2. Perbedaan perlakuan penggaraman dan konsentrasi garam dapat berpengaruh terhadap kadar
air, kadar garam, dan tekstur pada ikan yang dihasilkan.
3. Dari hasil pengujian organoleptik dapat disimpulkan bahwa ikan dengan konsentrasi garam
sebesar 20% paling disukai dibandingkan perlakuan lain, terutama dari segi rasa, aroma dan
rasa ikan yang dihasilkan.




Laporan Praktikum Pengolahan Hasil Hewani Bandeng Asap 18

DAFTAR PUSTAKA

Badan Standardisasi Nasional. 2006. Standar Nasional Idonesia No. 01-2729.1-2006 Mutu Ikan
Segar. Jakarta.
Hadiwiyoto, S. 1983. Hasil-Hasil Olahan Susu, Ikan, Daging, dan Telur. Yogyakarta: Liberty.
Kanoni, Sri. 1991. Kimia dan Teknologi Pengolahan Ikan. Yogyakarta : PAU Pangan dan Gizi,
Universitas Gadjah Mada.
Lawrie, R. A. 1979. Ilmu Daging.

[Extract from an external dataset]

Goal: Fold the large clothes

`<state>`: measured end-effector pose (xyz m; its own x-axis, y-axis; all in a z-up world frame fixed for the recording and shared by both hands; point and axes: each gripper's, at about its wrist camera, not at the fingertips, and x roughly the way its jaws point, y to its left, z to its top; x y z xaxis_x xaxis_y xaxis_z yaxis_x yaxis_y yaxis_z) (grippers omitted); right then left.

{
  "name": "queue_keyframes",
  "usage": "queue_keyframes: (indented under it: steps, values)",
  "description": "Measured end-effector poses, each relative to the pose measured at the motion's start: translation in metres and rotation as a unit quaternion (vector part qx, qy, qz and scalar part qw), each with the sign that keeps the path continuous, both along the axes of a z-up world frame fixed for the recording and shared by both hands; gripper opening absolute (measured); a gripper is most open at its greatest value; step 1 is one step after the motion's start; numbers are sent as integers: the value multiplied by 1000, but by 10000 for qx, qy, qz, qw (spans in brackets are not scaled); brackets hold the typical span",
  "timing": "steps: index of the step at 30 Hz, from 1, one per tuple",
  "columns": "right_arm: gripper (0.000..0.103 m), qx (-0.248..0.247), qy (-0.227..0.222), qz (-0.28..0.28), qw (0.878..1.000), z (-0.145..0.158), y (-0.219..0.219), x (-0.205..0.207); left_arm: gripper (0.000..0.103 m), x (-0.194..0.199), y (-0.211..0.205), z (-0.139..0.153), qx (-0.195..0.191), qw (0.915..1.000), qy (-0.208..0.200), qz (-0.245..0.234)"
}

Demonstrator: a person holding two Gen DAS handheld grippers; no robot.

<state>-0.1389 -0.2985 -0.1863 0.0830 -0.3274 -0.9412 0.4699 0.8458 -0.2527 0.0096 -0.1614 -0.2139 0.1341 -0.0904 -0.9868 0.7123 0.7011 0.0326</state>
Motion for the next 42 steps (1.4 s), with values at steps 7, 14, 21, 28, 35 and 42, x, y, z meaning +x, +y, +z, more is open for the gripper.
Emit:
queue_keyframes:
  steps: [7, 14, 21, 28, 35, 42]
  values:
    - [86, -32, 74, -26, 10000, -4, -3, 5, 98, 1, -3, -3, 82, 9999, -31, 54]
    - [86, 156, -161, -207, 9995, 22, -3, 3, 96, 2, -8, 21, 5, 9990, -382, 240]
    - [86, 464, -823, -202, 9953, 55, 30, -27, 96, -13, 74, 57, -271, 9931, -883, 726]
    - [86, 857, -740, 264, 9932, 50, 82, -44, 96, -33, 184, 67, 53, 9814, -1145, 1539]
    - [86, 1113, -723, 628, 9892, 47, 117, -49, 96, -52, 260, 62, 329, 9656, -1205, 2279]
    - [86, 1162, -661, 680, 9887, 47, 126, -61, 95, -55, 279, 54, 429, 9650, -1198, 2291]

Jakarta: UI-Press.
Purnomo, Hari. 1996. Dasar-dasar Pengolahan dan Pengawetan Daging. Jakarta: PT Gramedia
Widiasarana Indonesia.
Saanin, H. 1984. Taksonomi dan Kunci Identifikasi Ikan, Jilid I-II. Edisi II. Bogor: Bina Cipta.
Soeparno. 2005. Ilmu dan Teknologi Daging. Yogyakarta: UGM-Press.

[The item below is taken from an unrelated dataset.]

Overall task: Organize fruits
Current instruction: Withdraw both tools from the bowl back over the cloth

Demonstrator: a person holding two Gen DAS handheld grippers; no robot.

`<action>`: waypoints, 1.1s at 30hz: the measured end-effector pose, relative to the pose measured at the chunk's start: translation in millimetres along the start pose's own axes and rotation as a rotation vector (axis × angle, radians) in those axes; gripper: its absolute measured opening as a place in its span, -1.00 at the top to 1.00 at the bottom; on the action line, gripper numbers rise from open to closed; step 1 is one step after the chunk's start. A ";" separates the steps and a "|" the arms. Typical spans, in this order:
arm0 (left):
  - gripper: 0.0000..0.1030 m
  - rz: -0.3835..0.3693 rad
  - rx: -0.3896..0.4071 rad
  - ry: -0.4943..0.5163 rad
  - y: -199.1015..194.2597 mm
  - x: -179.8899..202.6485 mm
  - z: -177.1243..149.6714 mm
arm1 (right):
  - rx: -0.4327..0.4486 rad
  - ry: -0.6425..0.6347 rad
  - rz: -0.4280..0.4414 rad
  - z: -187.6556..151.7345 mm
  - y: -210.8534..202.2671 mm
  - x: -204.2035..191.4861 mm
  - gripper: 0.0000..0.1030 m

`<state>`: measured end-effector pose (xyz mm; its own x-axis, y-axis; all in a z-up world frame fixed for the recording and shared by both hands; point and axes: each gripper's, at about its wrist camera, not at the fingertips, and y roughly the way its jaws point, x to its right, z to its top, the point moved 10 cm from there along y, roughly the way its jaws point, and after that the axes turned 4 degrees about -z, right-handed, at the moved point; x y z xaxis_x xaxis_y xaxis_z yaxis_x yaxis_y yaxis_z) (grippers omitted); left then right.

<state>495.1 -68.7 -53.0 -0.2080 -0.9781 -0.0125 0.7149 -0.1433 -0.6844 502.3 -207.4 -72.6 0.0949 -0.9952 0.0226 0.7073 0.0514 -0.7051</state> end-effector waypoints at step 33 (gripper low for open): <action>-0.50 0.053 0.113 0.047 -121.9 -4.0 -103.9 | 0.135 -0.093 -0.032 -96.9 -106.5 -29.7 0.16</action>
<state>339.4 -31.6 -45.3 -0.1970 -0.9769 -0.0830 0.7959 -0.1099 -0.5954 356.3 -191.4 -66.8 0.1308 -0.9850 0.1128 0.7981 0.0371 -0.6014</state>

Sutoyo, M. D. 1987. Pedoman Mengasap Ikan Cara Sederhana dan Modern. Jakarta : CV
TitikTerang.
Tranggono, dkk. 1991. Bahan Tambahan Pangan (Food Additives). Yogyakarta: PAU Pangan
dan Gizi UGM.
USDA National Nutrient Database for Standard Reference. 2009. Milkfish list nutrition.